Luisa Spagnoli (; ; 30 October 1877, in Perugia – 21 September 1935, in Paris), was an Italian businesswoman, famous for creating a brand of women's clothing company and chocolate factory Perugina.

Perugina 
Spagnoli was born in Perugia in 30 October 1877.  With Giovanni Buitoni, she created the small company Perugina with its headquarters in the historical center of Perugia. Perugina initially began with 15 employees.

With the outbreak of World War I when men had to leave for the front, Spagnoli was left to carry on the business alone with her three children, including two sons Mario and Aldo, taking care of them all by herself. After the war, the Perugina factory grew to more than 100 employees.

In 1922, a brand of Italian chocolates called Baci ("Kisses") was created.

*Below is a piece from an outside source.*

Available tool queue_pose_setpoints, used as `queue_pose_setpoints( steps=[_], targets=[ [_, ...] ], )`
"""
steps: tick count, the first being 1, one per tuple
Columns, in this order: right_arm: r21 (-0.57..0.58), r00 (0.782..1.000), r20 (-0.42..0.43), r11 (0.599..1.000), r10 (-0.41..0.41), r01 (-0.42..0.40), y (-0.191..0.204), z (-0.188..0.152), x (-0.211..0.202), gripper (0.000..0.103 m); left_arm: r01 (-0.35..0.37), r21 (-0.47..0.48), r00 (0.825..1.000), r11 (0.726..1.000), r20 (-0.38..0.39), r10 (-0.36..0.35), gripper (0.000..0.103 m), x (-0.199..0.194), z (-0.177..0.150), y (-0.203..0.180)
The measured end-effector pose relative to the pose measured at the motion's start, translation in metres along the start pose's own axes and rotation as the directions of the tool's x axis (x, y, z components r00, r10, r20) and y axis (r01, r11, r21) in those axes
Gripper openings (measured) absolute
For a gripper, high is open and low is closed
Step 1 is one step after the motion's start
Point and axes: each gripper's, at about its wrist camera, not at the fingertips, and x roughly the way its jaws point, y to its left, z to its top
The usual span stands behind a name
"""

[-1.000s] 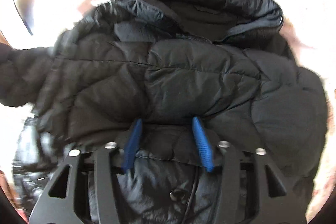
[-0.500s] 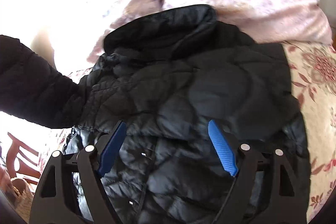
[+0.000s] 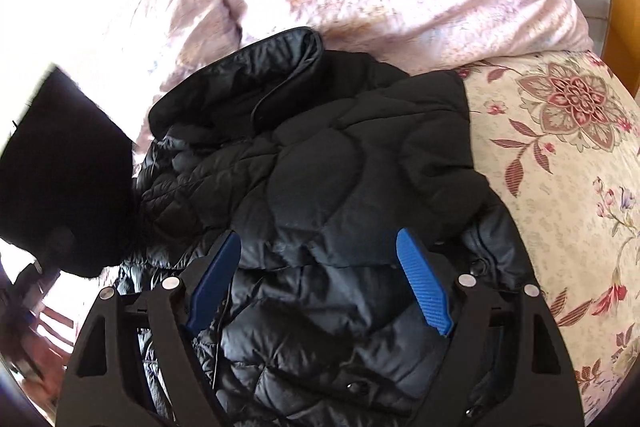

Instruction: Fold large clothes

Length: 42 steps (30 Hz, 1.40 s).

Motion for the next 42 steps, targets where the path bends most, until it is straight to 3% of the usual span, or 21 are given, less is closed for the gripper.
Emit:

The recipe for Baci now, nearly around 100 years since it was created, remains the same: dark chocolate, gianduia, chopped hazelnuts and crowned with a whole hazelnut.

By 1939, her chocolate brand Baci Perugina was so successful that it arrived in other countries including the US.

Angora Spagnoli

After the end of the war, Spagnoli created a new company, breeding poultry and angora rabbits.

In 1928, Spagnoli was the person to think of the idea of using angora yarn for knitwear including shawls, boleros, and fashionable garments which she trademarked l'Angora Spagnoli. At the Fiera di Milano exhibition, her innovation was showcased, and the activity of the company soon expanded.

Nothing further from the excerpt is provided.